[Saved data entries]
------------------------------------------------------------

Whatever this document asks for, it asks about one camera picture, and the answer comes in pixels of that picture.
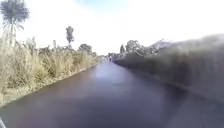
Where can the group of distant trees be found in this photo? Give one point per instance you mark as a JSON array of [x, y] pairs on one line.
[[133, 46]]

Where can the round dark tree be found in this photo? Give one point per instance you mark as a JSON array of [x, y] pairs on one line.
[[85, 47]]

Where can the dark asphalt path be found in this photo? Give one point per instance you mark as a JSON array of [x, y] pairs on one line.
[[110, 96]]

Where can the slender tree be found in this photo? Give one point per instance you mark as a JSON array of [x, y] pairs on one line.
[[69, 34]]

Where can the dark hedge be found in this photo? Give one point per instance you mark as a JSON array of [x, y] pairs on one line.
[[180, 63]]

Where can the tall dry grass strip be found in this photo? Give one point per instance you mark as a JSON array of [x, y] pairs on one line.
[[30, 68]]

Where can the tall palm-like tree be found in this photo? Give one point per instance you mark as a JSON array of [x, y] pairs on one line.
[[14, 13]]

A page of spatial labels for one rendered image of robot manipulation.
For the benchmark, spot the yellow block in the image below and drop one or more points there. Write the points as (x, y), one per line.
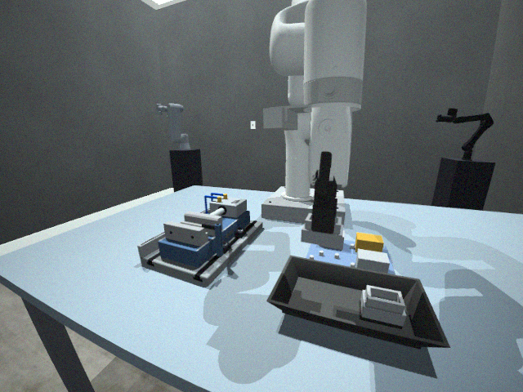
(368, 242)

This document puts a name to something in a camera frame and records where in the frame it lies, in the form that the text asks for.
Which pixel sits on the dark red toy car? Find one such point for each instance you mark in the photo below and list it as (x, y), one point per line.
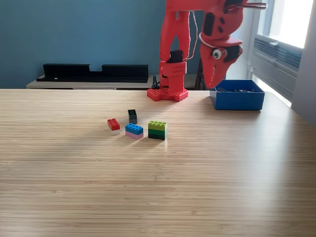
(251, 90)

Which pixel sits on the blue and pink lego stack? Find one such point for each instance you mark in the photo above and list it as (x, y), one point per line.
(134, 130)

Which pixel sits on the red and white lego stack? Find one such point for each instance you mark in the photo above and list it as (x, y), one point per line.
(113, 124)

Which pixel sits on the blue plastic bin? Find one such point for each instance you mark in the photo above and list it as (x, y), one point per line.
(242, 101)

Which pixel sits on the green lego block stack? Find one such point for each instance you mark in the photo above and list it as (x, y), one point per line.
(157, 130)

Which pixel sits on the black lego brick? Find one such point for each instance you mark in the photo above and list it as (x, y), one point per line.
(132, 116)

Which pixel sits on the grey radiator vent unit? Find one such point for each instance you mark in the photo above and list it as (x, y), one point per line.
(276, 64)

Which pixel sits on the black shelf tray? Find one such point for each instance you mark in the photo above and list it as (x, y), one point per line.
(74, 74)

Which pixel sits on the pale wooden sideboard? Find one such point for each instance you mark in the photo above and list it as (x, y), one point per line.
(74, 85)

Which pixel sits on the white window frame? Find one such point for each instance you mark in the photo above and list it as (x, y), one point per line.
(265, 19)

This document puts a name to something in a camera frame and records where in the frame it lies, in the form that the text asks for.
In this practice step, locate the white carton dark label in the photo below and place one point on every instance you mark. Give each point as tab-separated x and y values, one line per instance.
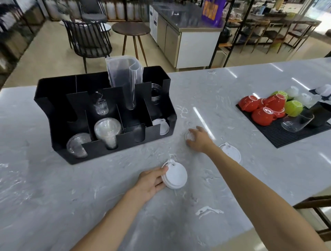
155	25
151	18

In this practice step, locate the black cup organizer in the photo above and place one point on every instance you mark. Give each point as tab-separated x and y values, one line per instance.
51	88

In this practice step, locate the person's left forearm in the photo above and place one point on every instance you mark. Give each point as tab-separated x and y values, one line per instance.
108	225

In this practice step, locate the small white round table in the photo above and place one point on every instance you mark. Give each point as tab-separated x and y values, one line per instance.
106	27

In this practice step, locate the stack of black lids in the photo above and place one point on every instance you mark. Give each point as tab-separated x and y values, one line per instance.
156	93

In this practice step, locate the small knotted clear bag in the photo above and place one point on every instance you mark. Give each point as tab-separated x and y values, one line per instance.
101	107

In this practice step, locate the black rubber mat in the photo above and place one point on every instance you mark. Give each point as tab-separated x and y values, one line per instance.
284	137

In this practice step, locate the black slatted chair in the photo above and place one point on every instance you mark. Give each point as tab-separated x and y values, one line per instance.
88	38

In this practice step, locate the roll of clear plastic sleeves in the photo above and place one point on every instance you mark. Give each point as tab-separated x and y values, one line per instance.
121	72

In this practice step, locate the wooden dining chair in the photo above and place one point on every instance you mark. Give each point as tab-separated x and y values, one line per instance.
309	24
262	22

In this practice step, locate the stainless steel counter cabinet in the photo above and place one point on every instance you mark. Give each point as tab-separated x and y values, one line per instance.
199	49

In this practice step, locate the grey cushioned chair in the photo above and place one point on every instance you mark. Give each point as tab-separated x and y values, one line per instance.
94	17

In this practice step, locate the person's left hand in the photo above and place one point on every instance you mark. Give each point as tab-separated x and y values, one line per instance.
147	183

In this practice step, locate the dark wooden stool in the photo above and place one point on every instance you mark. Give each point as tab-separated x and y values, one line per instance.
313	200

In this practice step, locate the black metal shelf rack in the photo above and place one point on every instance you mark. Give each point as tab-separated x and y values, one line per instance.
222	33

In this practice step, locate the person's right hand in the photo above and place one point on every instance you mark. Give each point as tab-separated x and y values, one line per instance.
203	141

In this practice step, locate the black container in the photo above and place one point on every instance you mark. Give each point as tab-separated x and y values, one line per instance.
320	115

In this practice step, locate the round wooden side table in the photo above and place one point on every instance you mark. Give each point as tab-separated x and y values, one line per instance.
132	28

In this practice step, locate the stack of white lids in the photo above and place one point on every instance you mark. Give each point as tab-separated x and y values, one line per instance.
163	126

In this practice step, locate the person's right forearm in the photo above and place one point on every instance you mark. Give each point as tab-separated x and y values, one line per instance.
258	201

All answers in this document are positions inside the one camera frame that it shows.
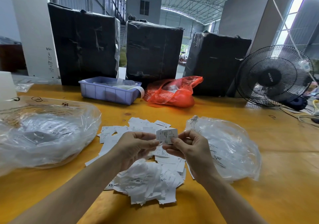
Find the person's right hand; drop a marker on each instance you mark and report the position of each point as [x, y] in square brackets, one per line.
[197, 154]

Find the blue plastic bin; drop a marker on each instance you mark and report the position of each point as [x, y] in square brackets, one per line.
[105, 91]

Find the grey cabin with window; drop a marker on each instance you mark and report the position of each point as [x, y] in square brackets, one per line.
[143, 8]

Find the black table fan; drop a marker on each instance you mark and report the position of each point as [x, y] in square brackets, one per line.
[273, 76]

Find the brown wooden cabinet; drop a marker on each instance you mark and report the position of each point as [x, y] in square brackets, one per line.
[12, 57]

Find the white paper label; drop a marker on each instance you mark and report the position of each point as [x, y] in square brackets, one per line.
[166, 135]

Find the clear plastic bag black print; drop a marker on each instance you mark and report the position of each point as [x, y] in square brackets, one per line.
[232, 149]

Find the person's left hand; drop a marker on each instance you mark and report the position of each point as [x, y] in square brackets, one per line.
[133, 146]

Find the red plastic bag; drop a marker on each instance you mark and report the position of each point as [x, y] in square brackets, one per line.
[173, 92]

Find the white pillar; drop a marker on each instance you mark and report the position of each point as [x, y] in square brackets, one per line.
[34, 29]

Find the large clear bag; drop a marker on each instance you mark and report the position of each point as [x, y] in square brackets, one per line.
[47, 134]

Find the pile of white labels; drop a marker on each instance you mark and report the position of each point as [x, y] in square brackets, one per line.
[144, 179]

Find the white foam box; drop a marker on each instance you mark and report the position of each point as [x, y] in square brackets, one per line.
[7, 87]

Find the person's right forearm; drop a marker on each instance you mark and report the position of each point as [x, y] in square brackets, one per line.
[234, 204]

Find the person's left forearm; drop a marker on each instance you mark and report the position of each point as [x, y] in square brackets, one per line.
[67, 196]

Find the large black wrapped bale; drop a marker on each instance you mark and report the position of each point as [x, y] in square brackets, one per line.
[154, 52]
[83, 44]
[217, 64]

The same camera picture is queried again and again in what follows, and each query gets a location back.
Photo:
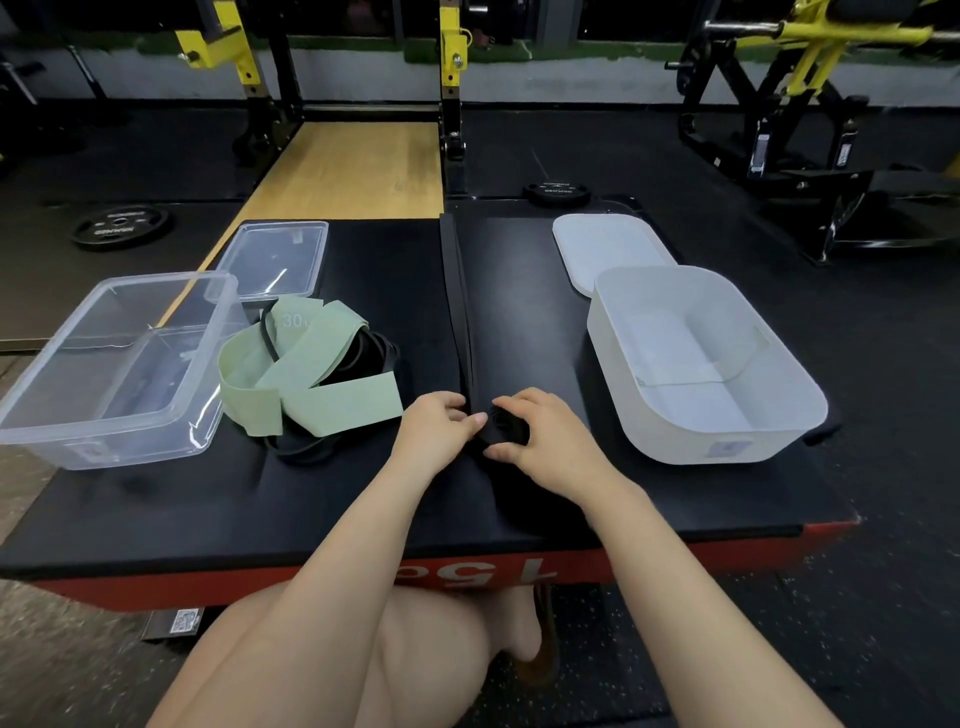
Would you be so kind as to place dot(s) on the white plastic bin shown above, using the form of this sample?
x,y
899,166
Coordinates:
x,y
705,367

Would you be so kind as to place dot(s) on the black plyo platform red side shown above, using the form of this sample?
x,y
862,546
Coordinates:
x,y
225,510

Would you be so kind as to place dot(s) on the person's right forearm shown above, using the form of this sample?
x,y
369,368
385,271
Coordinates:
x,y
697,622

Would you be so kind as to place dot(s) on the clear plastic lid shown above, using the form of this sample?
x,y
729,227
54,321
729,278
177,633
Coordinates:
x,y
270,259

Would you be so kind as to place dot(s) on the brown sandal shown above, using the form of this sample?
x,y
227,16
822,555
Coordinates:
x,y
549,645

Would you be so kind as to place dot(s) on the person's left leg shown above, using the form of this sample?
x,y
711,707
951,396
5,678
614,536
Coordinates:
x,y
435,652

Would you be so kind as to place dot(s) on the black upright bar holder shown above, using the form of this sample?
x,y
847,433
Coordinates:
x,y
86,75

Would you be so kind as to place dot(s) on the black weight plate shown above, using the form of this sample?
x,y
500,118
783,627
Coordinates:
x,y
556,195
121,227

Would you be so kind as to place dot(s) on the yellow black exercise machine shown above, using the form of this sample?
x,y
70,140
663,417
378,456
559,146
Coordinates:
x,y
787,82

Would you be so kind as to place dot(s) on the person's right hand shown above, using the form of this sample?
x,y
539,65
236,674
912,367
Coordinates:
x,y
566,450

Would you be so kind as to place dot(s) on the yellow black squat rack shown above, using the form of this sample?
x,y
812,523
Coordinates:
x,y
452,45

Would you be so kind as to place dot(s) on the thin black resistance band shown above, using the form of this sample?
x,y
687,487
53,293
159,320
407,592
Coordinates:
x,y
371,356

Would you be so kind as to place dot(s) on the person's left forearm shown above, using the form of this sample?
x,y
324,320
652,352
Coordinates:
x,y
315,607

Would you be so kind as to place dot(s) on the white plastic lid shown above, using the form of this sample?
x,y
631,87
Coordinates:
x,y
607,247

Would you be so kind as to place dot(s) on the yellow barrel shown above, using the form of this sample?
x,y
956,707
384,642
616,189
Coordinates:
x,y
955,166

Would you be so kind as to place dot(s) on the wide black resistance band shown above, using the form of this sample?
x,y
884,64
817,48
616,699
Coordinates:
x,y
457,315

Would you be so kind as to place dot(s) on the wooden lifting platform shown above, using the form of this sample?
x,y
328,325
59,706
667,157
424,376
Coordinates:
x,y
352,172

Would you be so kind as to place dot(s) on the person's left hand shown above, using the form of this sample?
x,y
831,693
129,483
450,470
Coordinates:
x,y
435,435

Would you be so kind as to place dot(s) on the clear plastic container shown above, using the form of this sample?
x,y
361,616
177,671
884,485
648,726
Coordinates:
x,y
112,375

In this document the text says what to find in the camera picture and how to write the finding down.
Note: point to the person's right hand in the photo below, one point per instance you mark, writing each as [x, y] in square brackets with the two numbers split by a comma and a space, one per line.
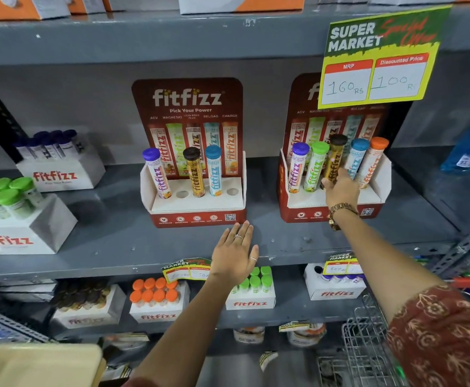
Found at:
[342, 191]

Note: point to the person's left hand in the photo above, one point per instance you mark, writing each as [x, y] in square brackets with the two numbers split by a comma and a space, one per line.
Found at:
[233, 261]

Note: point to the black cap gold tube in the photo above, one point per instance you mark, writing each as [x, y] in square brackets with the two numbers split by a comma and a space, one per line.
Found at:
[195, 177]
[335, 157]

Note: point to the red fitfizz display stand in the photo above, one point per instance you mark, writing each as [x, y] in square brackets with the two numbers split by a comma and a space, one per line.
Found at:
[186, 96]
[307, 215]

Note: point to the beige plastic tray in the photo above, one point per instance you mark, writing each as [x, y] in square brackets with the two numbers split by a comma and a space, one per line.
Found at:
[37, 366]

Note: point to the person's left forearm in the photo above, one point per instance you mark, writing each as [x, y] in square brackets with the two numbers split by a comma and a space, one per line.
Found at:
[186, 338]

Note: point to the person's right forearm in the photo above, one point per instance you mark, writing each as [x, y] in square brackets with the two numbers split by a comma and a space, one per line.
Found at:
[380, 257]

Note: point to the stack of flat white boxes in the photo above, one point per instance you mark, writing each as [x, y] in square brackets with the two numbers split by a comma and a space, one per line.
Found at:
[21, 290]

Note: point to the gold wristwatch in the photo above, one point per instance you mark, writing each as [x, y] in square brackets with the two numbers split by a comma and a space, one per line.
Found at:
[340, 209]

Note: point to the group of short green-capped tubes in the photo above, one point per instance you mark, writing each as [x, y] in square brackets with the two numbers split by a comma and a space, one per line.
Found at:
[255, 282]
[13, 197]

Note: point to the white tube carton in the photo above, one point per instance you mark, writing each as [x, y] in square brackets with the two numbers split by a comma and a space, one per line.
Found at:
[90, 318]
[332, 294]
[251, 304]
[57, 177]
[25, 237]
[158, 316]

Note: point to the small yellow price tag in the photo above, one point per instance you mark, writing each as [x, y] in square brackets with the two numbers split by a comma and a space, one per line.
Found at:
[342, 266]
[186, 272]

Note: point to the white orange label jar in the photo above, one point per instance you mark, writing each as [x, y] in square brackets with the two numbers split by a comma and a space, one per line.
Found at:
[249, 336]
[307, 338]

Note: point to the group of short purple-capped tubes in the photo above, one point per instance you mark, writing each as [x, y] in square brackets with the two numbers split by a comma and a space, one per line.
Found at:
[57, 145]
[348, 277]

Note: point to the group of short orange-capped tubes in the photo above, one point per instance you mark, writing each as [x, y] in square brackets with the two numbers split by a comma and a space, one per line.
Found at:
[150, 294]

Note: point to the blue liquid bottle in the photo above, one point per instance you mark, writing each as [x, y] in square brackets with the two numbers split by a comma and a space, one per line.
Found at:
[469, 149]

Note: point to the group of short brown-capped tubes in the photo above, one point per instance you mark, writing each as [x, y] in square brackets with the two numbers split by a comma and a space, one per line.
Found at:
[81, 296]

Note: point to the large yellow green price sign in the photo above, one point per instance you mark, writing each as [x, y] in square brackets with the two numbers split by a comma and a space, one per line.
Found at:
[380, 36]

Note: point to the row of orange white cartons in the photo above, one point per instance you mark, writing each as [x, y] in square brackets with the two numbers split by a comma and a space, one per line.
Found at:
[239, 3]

------------------------------------------------------------

Your task: Go through the data above and find the lines with the word "gold". Copy each of those lines.

Solution to this problem:
Note: point to the black cap gold tube in the photo above, one point per instance you mark, writing each as [x, y] in square brackets with the two numbers split by a comma and a space, one per line.
Note: point to the gold wristwatch in the photo above, one point per instance you mark, writing each as [x, y] in square brackets with the two numbers split by a comma and a space, one per line.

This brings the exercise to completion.